'''

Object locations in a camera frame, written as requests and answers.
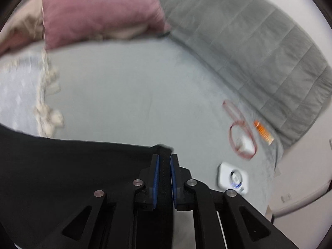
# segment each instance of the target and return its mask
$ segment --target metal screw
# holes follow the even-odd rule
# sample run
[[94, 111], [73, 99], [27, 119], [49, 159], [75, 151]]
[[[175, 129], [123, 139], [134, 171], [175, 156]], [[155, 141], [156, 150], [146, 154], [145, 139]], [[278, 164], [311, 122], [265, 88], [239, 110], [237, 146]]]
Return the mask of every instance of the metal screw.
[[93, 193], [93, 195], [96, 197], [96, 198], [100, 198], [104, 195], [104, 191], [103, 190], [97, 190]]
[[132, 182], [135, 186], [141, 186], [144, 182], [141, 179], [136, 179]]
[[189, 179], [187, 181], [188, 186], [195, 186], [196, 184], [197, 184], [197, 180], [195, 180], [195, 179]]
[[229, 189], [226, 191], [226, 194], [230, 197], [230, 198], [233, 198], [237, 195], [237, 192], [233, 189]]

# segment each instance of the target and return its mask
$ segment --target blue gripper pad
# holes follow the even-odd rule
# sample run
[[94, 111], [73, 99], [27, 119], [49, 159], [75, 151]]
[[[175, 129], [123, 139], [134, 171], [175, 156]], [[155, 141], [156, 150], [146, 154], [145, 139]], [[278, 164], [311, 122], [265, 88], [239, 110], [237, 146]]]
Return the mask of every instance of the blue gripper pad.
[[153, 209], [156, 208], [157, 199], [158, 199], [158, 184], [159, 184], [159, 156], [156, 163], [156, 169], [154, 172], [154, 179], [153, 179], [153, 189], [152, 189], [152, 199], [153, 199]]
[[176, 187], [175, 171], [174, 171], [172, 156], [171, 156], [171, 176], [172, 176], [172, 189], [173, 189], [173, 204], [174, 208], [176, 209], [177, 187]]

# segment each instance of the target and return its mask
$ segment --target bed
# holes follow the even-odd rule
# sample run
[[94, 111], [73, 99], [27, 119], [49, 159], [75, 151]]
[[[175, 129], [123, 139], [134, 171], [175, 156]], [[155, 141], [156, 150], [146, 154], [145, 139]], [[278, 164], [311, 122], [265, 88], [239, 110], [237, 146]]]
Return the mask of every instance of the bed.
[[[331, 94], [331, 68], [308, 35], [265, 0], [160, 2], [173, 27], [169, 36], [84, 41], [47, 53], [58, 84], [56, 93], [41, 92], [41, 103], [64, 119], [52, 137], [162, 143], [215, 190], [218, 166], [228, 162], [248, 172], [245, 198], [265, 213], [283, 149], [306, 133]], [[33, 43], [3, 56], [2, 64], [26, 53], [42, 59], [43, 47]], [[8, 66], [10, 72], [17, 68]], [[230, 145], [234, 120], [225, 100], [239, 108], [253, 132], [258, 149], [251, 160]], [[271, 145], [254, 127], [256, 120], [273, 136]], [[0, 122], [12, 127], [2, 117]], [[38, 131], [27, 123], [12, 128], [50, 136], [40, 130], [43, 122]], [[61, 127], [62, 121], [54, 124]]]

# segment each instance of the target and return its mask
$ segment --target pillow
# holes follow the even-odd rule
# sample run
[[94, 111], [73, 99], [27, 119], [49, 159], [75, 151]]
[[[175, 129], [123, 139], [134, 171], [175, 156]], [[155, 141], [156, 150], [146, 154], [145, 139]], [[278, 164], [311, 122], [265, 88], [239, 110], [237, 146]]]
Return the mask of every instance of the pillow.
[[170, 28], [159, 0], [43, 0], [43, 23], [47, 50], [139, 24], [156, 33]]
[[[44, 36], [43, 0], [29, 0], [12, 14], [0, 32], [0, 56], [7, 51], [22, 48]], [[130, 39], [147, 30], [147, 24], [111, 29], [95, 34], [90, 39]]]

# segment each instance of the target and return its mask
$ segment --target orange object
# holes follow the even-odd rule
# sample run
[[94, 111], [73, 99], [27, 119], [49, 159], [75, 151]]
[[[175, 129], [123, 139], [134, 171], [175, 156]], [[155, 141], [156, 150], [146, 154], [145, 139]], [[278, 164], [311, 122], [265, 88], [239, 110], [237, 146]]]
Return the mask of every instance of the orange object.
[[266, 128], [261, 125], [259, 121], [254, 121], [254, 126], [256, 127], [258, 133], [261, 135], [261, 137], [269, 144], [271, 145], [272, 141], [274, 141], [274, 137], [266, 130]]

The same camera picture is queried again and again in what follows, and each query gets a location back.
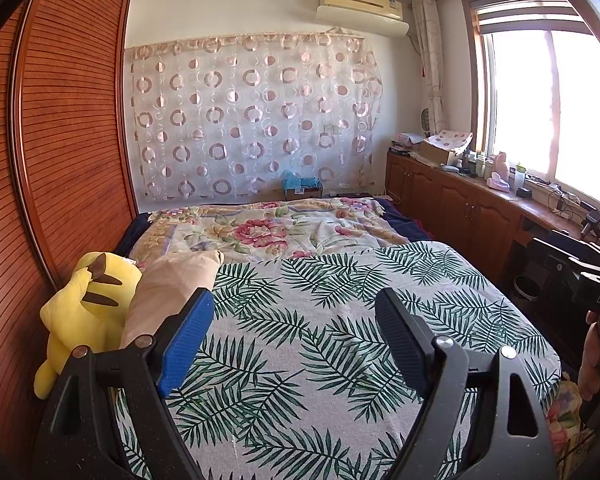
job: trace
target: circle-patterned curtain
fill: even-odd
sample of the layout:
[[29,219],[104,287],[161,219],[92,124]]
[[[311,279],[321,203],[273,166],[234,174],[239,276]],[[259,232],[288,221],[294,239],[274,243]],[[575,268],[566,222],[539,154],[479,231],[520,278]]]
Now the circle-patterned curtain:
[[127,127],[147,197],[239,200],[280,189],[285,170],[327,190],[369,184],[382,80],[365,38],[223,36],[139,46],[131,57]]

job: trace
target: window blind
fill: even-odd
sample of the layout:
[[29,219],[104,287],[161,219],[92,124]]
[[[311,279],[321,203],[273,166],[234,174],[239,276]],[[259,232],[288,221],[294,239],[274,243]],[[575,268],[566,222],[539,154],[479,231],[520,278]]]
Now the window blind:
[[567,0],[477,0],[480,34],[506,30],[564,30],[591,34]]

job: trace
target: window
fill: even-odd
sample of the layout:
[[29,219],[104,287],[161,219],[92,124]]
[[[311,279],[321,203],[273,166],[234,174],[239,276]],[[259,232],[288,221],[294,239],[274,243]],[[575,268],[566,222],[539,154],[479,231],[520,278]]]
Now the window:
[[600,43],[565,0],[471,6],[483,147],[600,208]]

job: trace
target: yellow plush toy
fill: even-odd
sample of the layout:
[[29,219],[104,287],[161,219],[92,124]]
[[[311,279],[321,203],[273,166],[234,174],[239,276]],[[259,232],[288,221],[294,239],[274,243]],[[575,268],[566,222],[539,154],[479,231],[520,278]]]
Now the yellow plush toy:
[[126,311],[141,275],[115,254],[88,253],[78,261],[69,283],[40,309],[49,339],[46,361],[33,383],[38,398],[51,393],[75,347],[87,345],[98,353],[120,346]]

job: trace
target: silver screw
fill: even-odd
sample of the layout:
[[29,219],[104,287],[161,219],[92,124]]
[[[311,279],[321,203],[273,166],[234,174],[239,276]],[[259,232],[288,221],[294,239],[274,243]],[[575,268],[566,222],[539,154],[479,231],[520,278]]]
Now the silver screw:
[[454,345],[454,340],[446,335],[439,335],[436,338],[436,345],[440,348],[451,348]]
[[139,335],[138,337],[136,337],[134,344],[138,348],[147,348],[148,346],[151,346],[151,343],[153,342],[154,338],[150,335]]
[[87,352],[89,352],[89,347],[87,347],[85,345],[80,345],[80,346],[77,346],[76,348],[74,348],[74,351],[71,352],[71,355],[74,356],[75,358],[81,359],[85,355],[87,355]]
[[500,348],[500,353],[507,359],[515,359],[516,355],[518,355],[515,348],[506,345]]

'''

Directions for this task
Word-for-word repeat, images excluded: return all the data.

Output for this exercise
Object locations in a camera frame, written as requests and answers.
# segment each instance of the target and return its mask
$ segment --target metal screw
# holes follow the even-odd rule
# sample run
[[94, 111], [73, 99], [27, 119], [49, 159], [75, 151]]
[[[175, 129], [123, 139], [134, 171], [175, 156]], [[155, 141], [156, 150], [146, 154], [145, 139]], [[278, 164], [311, 122], [265, 88], [239, 110], [237, 146]]]
Return the mask of every instance of the metal screw.
[[93, 193], [93, 195], [96, 197], [96, 198], [100, 198], [104, 195], [104, 191], [103, 190], [97, 190]]
[[132, 182], [135, 186], [141, 186], [144, 182], [141, 179], [136, 179]]
[[189, 179], [187, 181], [188, 186], [195, 186], [196, 184], [197, 184], [197, 180], [195, 180], [195, 179]]
[[229, 189], [226, 191], [226, 194], [230, 197], [230, 198], [233, 198], [237, 195], [237, 192], [233, 189]]

# segment each instance of the target and return its mask
$ segment --target blue gripper pad
# holes follow the even-odd rule
# sample run
[[94, 111], [73, 99], [27, 119], [49, 159], [75, 151]]
[[[175, 129], [123, 139], [134, 171], [175, 156]], [[155, 141], [156, 150], [146, 154], [145, 139]], [[278, 164], [311, 122], [265, 88], [239, 110], [237, 146]]]
Return the mask of every instance of the blue gripper pad.
[[153, 209], [156, 208], [157, 199], [158, 199], [158, 184], [159, 184], [159, 156], [156, 163], [156, 169], [154, 172], [154, 179], [153, 179], [153, 189], [152, 189], [152, 199], [153, 199]]
[[176, 187], [175, 171], [174, 171], [172, 156], [171, 156], [171, 176], [172, 176], [172, 189], [173, 189], [173, 204], [174, 208], [176, 209], [177, 187]]

# segment each instance of the target and return its mask
$ segment --target bed
# holes follow the even-odd rule
# sample run
[[94, 111], [73, 99], [27, 119], [49, 159], [75, 151]]
[[[175, 129], [123, 139], [134, 171], [175, 156]], [[155, 141], [156, 150], [146, 154], [145, 139]], [[278, 164], [311, 122], [265, 88], [239, 110], [237, 146]]]
Return the mask of every instance of the bed.
[[[331, 94], [331, 68], [308, 35], [265, 0], [160, 2], [173, 27], [169, 36], [84, 41], [47, 53], [58, 84], [56, 93], [41, 92], [41, 103], [64, 119], [52, 137], [162, 143], [215, 190], [218, 166], [228, 162], [248, 172], [245, 198], [265, 213], [283, 149], [306, 133]], [[33, 43], [3, 56], [2, 64], [26, 53], [42, 59], [43, 47]], [[8, 66], [10, 72], [17, 68]], [[230, 145], [234, 120], [225, 100], [239, 108], [253, 132], [258, 149], [251, 160]], [[271, 145], [254, 127], [256, 120], [273, 136]], [[0, 122], [12, 127], [2, 117]], [[38, 131], [27, 123], [12, 128], [50, 136], [40, 130], [43, 122]], [[61, 127], [62, 121], [54, 124]]]

# segment each instance of the target and return its mask
$ segment --target pillow
# holes follow the even-odd rule
# sample run
[[94, 111], [73, 99], [27, 119], [49, 159], [75, 151]]
[[[175, 129], [123, 139], [134, 171], [175, 156]], [[155, 141], [156, 150], [146, 154], [145, 139]], [[278, 164], [311, 122], [265, 88], [239, 110], [237, 146]]]
Return the mask of every instance of the pillow.
[[170, 28], [159, 0], [43, 0], [43, 23], [47, 50], [139, 24], [156, 33]]
[[[44, 36], [43, 0], [29, 0], [12, 14], [0, 32], [0, 56], [7, 51], [22, 48]], [[130, 39], [147, 30], [147, 24], [111, 29], [95, 34], [90, 39]]]

# segment each instance of the target and return its mask
$ segment --target orange object
# holes follow the even-odd rule
# sample run
[[94, 111], [73, 99], [27, 119], [49, 159], [75, 151]]
[[[175, 129], [123, 139], [134, 171], [175, 156]], [[155, 141], [156, 150], [146, 154], [145, 139]], [[278, 164], [311, 122], [265, 88], [239, 110], [237, 146]]]
Return the mask of every instance of the orange object.
[[266, 128], [261, 125], [259, 121], [254, 121], [254, 126], [256, 127], [258, 133], [261, 135], [261, 137], [269, 144], [271, 145], [272, 141], [274, 141], [274, 137], [266, 130]]

The same camera picture is queried again and again in what follows, and each query gets a location back.
job: trace
target: circle-patterned curtain
fill: even-odd
sample of the layout:
[[29,219],[104,287],[161,219],[92,124]]
[[[311,279],[321,203],[273,166],[234,174],[239,276]],[[259,232],[288,221],[294,239],[274,243]],[[575,268],[566,222],[539,154],[479,231],[520,278]]]
Now the circle-patterned curtain:
[[127,127],[147,197],[239,200],[280,189],[285,170],[327,190],[369,184],[382,80],[365,38],[223,36],[139,46],[131,57]]

job: trace
target: window blind
fill: even-odd
sample of the layout:
[[29,219],[104,287],[161,219],[92,124]]
[[[311,279],[321,203],[273,166],[234,174],[239,276]],[[259,232],[288,221],[294,239],[274,243]],[[575,268],[566,222],[539,154],[479,231],[520,278]]]
Now the window blind:
[[567,0],[477,0],[480,34],[506,30],[564,30],[591,34]]

job: trace
target: window
fill: even-odd
sample of the layout:
[[29,219],[104,287],[161,219],[92,124]]
[[[311,279],[321,203],[273,166],[234,174],[239,276]],[[259,232],[288,221],[294,239],[274,243]],[[575,268],[566,222],[539,154],[479,231],[520,278]]]
Now the window:
[[600,43],[565,0],[471,6],[483,147],[600,208]]

job: trace
target: yellow plush toy
fill: even-odd
sample of the layout:
[[29,219],[104,287],[161,219],[92,124]]
[[[311,279],[321,203],[273,166],[234,174],[239,276]],[[259,232],[288,221],[294,239],[274,243]],[[575,268],[566,222],[539,154],[479,231],[520,278]]]
Now the yellow plush toy:
[[126,311],[141,275],[115,254],[88,253],[78,261],[69,283],[40,309],[49,339],[46,361],[33,383],[38,398],[51,393],[75,347],[87,345],[98,353],[120,346]]

job: trace
target: silver screw
fill: even-odd
sample of the layout:
[[29,219],[104,287],[161,219],[92,124]]
[[[311,279],[321,203],[273,166],[234,174],[239,276]],[[259,232],[288,221],[294,239],[274,243]],[[575,268],[566,222],[539,154],[479,231],[520,278]]]
Now the silver screw:
[[454,345],[454,340],[446,335],[439,335],[436,338],[436,345],[440,348],[451,348]]
[[139,335],[138,337],[136,337],[134,344],[138,348],[147,348],[148,346],[151,346],[151,343],[153,342],[154,338],[150,335]]
[[87,352],[89,352],[89,347],[87,347],[85,345],[80,345],[80,346],[77,346],[76,348],[74,348],[74,351],[71,352],[71,355],[74,356],[75,358],[81,359],[85,355],[87,355]]
[[500,348],[500,353],[507,359],[515,359],[516,355],[518,355],[515,348],[506,345]]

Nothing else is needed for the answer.